- WHAT NEEDS TO BE DONE -
Starting with the line below that holds "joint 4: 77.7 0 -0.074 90" and stopping after the line that holds "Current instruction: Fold", transcribe the lines exactly, leaving out all pictures.

- SOURCE MATERIAL -
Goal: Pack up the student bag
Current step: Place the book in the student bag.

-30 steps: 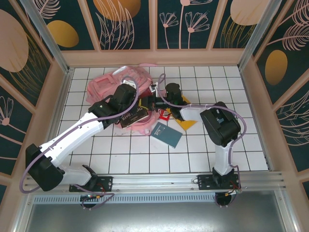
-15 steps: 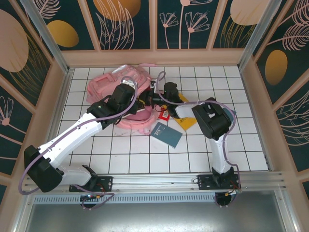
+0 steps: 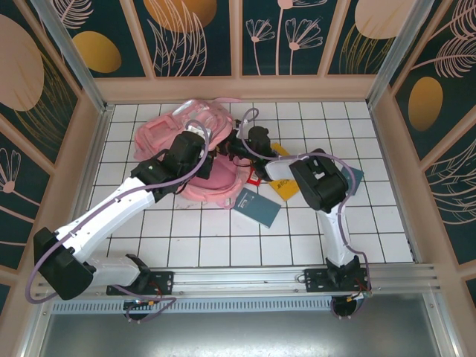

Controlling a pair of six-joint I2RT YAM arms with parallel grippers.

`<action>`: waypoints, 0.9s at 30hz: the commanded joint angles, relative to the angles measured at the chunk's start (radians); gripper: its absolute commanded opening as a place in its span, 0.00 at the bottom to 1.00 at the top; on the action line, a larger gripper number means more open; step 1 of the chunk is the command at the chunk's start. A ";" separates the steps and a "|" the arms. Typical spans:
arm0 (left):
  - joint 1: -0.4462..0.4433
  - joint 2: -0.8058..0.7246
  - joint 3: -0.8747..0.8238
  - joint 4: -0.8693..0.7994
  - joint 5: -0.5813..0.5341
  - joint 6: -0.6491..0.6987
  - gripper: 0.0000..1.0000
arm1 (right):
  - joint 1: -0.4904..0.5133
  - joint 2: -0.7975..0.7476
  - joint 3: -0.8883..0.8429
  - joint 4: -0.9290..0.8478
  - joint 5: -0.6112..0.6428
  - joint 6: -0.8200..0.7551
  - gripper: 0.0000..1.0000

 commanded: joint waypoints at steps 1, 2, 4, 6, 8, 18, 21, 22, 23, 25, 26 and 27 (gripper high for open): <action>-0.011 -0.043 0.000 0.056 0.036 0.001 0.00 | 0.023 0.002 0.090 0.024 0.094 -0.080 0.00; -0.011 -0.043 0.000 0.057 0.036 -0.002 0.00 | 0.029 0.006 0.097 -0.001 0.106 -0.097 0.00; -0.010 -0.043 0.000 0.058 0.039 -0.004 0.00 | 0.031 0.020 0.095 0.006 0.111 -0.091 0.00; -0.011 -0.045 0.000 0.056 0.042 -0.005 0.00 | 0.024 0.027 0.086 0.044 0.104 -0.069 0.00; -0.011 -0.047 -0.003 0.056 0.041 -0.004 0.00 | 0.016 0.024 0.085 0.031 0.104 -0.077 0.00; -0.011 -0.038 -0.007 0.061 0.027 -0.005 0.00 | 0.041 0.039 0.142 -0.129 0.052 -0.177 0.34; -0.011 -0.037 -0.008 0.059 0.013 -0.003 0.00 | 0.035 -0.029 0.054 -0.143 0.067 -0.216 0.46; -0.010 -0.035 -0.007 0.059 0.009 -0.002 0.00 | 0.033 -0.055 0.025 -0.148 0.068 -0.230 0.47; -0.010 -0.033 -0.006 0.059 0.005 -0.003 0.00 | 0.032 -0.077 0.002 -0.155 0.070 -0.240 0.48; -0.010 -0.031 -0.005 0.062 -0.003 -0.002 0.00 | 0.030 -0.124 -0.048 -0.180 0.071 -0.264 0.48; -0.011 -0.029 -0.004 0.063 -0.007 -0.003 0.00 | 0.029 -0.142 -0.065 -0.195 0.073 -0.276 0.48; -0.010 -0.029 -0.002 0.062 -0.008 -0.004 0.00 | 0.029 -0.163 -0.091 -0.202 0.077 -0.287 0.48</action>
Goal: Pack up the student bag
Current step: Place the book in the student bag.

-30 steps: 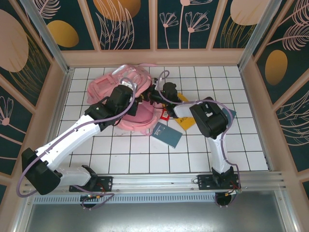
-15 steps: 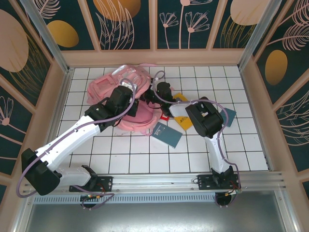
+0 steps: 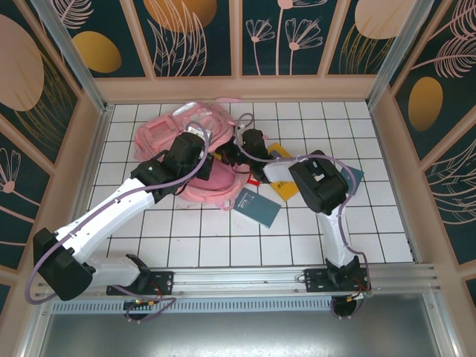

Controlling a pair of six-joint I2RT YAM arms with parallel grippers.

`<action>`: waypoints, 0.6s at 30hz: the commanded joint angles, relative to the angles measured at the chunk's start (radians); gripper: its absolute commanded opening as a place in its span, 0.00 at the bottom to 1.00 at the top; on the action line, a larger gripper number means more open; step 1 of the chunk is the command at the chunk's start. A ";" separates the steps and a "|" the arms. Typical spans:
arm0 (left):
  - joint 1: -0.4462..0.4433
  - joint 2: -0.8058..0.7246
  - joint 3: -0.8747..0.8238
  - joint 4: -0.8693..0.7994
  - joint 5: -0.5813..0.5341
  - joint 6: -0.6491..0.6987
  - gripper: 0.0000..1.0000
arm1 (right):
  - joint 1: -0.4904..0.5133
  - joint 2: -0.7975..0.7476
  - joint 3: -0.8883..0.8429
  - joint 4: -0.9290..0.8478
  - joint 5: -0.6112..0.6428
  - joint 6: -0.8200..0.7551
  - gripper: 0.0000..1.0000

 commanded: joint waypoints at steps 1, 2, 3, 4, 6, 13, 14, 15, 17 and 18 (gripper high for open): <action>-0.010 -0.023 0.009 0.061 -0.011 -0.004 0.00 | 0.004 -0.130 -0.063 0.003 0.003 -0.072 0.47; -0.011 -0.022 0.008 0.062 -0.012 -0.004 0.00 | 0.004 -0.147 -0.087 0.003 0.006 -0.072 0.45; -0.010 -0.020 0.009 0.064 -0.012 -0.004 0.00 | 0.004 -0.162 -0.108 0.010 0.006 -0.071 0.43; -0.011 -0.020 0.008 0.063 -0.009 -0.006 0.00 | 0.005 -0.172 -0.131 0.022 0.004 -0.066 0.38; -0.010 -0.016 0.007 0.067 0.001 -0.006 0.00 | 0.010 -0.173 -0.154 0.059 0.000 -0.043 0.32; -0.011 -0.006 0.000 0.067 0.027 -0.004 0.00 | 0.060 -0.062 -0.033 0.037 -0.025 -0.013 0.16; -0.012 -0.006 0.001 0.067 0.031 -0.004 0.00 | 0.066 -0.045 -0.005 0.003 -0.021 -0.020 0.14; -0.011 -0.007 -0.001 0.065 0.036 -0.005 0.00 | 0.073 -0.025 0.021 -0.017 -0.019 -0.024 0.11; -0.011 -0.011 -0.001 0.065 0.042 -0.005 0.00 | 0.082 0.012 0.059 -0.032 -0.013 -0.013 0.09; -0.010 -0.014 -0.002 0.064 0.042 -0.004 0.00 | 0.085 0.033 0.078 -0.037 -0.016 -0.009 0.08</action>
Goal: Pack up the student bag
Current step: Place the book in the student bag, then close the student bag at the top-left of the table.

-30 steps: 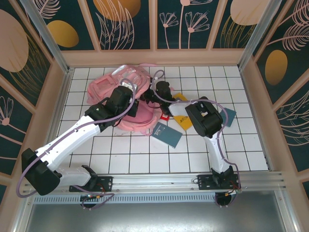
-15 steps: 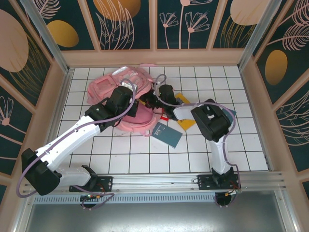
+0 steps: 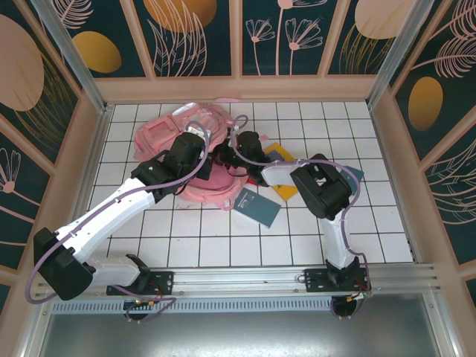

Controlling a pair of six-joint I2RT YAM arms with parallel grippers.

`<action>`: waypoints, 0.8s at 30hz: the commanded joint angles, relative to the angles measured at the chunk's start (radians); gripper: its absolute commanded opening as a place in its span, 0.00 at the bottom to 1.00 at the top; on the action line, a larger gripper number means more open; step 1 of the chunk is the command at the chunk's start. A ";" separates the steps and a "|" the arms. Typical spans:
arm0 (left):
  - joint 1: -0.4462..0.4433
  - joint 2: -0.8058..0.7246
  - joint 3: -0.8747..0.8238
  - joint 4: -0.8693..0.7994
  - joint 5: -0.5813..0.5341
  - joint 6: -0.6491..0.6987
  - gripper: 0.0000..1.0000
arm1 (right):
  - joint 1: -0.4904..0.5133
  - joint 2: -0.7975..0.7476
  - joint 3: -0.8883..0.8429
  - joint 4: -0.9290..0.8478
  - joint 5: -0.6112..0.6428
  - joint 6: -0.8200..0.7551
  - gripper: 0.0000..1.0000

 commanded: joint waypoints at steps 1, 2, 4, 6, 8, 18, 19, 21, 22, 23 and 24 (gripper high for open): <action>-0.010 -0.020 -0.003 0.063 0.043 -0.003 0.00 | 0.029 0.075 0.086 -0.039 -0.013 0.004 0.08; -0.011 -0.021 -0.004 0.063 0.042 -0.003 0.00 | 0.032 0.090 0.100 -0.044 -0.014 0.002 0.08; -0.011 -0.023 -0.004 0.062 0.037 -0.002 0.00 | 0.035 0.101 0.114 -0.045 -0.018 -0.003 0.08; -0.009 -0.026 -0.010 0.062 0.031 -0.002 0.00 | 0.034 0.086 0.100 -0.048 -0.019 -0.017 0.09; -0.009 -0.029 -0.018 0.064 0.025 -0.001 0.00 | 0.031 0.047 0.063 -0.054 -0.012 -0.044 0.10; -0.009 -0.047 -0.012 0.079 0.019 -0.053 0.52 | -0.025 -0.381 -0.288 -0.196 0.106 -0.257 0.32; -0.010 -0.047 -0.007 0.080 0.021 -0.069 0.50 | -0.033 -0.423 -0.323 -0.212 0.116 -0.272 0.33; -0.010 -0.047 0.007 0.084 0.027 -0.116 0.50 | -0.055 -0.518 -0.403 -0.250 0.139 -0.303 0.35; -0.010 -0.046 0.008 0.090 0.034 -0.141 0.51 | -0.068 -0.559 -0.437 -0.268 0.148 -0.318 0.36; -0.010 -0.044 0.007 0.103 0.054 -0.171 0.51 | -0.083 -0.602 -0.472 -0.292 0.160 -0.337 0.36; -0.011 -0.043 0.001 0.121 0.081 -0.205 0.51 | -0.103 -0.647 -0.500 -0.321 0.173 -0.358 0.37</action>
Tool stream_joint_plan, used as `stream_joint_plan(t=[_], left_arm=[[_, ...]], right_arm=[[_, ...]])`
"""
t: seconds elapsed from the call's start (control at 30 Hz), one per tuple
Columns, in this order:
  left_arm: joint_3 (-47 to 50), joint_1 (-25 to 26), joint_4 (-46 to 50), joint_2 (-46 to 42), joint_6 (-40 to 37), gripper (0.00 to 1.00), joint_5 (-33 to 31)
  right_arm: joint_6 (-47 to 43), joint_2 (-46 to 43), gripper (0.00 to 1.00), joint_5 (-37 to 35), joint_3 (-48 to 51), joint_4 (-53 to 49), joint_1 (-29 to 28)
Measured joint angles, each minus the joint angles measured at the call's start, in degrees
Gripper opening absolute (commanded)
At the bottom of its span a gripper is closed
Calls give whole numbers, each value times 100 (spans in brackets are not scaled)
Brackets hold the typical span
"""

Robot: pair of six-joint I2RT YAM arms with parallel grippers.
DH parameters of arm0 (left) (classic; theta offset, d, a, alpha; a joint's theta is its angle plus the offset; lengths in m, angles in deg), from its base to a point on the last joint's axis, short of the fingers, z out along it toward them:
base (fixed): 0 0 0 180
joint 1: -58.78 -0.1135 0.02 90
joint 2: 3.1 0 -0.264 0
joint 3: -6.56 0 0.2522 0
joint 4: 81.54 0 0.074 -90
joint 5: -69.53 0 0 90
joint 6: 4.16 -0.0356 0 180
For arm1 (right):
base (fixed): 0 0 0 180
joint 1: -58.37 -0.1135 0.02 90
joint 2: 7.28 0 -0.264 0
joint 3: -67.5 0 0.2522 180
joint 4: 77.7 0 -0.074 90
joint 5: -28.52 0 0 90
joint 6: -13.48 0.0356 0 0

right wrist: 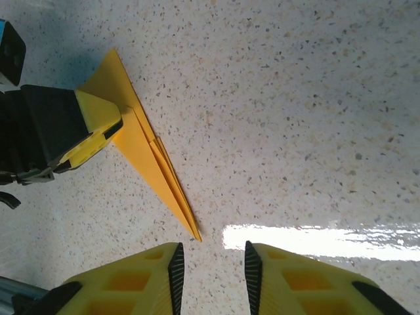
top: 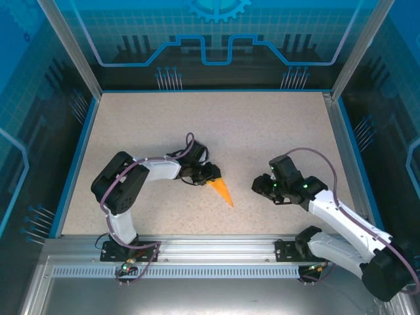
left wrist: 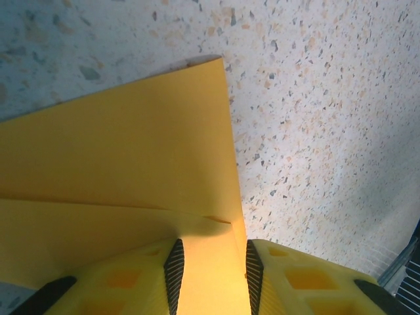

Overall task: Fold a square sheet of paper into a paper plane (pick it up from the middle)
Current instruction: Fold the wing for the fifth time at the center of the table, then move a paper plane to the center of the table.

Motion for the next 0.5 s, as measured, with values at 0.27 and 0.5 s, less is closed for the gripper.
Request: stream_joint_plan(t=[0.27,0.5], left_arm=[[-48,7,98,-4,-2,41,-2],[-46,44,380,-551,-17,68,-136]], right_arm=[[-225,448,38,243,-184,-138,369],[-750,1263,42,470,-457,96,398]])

- RESULT BELOW -
joint 4: 77.7 0 -0.074 90
joint 5: -28.52 0 0 90
joint 6: -13.48 0.0356 0 0

right wrist: 
top: 
left wrist: 

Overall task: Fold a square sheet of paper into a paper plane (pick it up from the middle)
Current instruction: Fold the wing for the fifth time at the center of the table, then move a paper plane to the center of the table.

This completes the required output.